### Exercise goal:
Restate every line of the material below word for word, skipping the images.
+++++
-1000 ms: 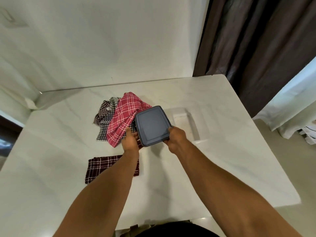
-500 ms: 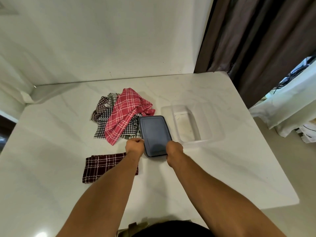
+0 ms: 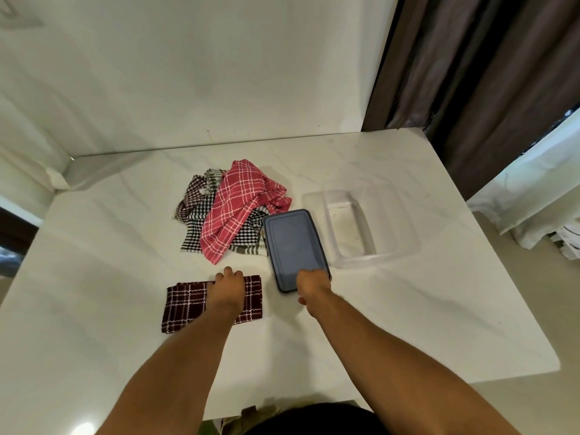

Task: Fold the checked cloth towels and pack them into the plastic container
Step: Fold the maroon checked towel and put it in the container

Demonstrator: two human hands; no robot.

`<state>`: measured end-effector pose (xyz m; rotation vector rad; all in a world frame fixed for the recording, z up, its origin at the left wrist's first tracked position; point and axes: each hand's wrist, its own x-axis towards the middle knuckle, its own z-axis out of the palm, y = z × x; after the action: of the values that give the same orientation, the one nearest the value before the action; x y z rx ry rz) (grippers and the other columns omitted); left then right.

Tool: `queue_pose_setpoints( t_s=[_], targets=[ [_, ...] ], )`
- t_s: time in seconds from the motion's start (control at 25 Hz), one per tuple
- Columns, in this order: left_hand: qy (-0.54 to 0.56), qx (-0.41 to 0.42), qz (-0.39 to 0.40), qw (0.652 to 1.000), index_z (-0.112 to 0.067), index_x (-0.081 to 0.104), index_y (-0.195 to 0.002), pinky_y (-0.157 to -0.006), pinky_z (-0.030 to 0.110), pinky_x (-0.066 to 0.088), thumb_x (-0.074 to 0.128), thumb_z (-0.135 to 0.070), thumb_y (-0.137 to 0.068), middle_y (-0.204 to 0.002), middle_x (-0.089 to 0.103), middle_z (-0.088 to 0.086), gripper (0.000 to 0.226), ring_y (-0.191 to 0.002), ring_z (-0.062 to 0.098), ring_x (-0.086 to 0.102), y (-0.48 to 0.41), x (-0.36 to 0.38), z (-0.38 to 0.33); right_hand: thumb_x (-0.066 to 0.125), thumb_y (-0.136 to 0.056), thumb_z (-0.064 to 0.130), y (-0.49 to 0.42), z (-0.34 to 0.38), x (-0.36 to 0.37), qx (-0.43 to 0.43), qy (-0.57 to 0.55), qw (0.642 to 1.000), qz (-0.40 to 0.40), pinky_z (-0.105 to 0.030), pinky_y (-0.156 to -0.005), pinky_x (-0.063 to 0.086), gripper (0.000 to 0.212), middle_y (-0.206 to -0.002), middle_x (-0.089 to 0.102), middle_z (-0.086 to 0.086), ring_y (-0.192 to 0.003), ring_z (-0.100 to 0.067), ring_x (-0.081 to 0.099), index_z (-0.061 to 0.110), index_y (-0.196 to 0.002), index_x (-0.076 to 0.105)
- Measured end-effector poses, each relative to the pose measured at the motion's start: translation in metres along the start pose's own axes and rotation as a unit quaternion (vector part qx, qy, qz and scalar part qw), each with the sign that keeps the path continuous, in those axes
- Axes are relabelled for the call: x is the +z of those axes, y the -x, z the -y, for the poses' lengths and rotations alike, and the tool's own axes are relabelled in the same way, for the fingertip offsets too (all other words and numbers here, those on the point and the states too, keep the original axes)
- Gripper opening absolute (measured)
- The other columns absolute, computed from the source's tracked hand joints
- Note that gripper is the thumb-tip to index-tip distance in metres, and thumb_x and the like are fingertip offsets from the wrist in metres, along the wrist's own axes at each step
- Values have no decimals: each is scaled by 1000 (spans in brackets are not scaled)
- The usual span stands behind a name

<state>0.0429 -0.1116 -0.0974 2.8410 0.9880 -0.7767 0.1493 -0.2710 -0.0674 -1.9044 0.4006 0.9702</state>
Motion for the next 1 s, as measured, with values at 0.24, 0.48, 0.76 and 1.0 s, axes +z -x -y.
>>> queue_pose_setpoints(
  t_s=[0.24, 0.48, 0.76, 1.0],
  targets=[
    [-87, 70, -39, 993, -17, 57, -119, -101, 42, 40, 59, -14, -84, -117, 59, 4, 35, -115, 24, 51, 1, -2, 22, 51, -91, 12, 4, -6, 7, -28, 77, 994, 69, -37, -81, 53, 38, -99, 56, -10, -86, -22, 55, -1, -125, 60],
    [322, 115, 84, 936, -16, 68, -91, -73, 33, 55, 66, -26, -73, -90, 70, 5, 20, -82, 20, 67, 0, -41, 15, 61, -89, 8, 16, -10, 1, -74, 37, 986, 144, -26, -78, 46, 30, -97, 64, -2, -85, -13, 58, 7, -118, 66],
    [738, 5, 120, 664, -11, 61, -119, -88, 54, 56, 67, -2, -84, -109, 74, 10, 36, -100, 31, 71, -1, -119, -24, 74, -80, 28, 14, 20, -32, -119, -31, 961, 247, -49, -99, 53, 41, -110, 75, -5, -107, -26, 70, 15, -118, 67],
    [770, 31, 70, 634, -3, 64, -111, -86, 51, 58, 64, -7, -89, -104, 74, 14, 22, -96, 30, 72, -6, -169, -81, 67, -91, 8, 14, 60, -99, -205, -43, 967, 146, -39, -83, 60, 20, -103, 76, -8, -91, -22, 74, 10, -110, 70]
  ],
)
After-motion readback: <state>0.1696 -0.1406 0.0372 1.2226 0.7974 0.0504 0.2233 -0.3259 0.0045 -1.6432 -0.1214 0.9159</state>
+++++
### Exercise solution:
-1000 ms: 
-500 ms: 
+0 ms: 

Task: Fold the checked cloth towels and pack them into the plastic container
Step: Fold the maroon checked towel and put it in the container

Demonstrator: two human hands; no robot.

`<state>`: measured end-effector pose (xyz m; rotation vector rad; all in a world frame fixed for the recording, z up, its origin at the left wrist's first tracked position; point and axes: each hand's wrist, its own x-axis towards the middle knuckle, its own z-axis out of the palm, y = z × x; after the action: of the values that give the same orientation, the one nearest the value before the action; x y z rx ry rz) (grippers and the other columns omitted); left then right.

Tool: `queue_pose_setpoints( t_s=[_], targets=[ [_, ...] ], )`
- t_s: time in seconds from the motion's start (control at 25 Hz), one per tuple
- Columns, in this order: left_hand: qy (-0.54 to 0.56), qx (-0.41 to 0.42), qz (-0.39 to 0.40), qw (0.652 to 1.000), index_z (-0.112 to 0.067), index_x (-0.081 to 0.104), index_y (-0.195 to 0.002), pinky_y (-0.157 to -0.006), pinky_z (-0.030 to 0.110), pinky_x (-0.066 to 0.088), thumb_x (-0.074 to 0.128), thumb_z (-0.135 to 0.070), thumb_y (-0.137 to 0.068), middle_y (-0.204 to 0.002), middle_x (-0.089 to 0.103), middle_z (-0.088 to 0.086), gripper (0.000 to 0.226), ring_y (-0.191 to 0.002), ring_z (-0.062 to 0.098), ring_x (-0.086 to 0.102), y (-0.48 to 0.41), x (-0.36 to 0.38), z (-0.38 to 0.33); right_hand: thumb_x (-0.066 to 0.125), thumb_y (-0.136 to 0.056), thumb_z (-0.064 to 0.130), y (-0.49 to 0.42), z (-0.34 to 0.38), x (-0.36 to 0.37), qx (-0.43 to 0.43), qy (-0.57 to 0.55), qw (0.642 to 1.000), qz (-0.40 to 0.40), pinky_z (-0.105 to 0.030), pinky_y (-0.156 to -0.005), pinky_x (-0.063 to 0.086), gripper (0.000 to 0.212), middle_y (-0.206 to -0.002), middle_x (-0.089 to 0.102), middle_z (-0.086 to 0.086), ring_y (-0.192 to 0.003), ring_z (-0.100 to 0.067), ring_x (-0.081 to 0.099), index_z (-0.061 to 0.110), index_y (-0.196 to 0.002), index_x (-0.076 to 0.105)
- Measured end-effector poses, each relative to the pose measured at the motion's start: translation in metres along the start pose's own axes and rotation as a unit quaternion (vector part qx, qy, qz and scalar part qw), each with the sign that keeps the path continuous, in those axes
- Axes are relabelled for the call: x is the +z of those axes, y the -x, z the -y, for the poses' lengths and rotations alike, and the tool's own axes are relabelled in the same way, for the fingertip offsets too (all other words and numbers here, those on the point and the states too, keep the original axes)
- Gripper opening absolute (measured)
- The other columns absolute, computed from the source's tracked hand joints
- Note that gripper is the thumb-tip to index-tip distance in metres, and thumb_x and the like are fingertip offsets from the wrist in metres, along the wrist's own axes at each step
- Values have no decimals: each is scaled by 1000 (spans in brackets are not scaled)
- The usual span stands behind a name

<state>0.0429 -0.1116 -0.0974 2.8410 0.9880 -0.7767 0.1493 -0.2710 -0.0674 -1.9044 0.4006 0.9702</state>
Motion for the next 1 s, as measured, with values at 0.24, 0.48, 0.76 and 1.0 s, axes +z -x -y.
>>> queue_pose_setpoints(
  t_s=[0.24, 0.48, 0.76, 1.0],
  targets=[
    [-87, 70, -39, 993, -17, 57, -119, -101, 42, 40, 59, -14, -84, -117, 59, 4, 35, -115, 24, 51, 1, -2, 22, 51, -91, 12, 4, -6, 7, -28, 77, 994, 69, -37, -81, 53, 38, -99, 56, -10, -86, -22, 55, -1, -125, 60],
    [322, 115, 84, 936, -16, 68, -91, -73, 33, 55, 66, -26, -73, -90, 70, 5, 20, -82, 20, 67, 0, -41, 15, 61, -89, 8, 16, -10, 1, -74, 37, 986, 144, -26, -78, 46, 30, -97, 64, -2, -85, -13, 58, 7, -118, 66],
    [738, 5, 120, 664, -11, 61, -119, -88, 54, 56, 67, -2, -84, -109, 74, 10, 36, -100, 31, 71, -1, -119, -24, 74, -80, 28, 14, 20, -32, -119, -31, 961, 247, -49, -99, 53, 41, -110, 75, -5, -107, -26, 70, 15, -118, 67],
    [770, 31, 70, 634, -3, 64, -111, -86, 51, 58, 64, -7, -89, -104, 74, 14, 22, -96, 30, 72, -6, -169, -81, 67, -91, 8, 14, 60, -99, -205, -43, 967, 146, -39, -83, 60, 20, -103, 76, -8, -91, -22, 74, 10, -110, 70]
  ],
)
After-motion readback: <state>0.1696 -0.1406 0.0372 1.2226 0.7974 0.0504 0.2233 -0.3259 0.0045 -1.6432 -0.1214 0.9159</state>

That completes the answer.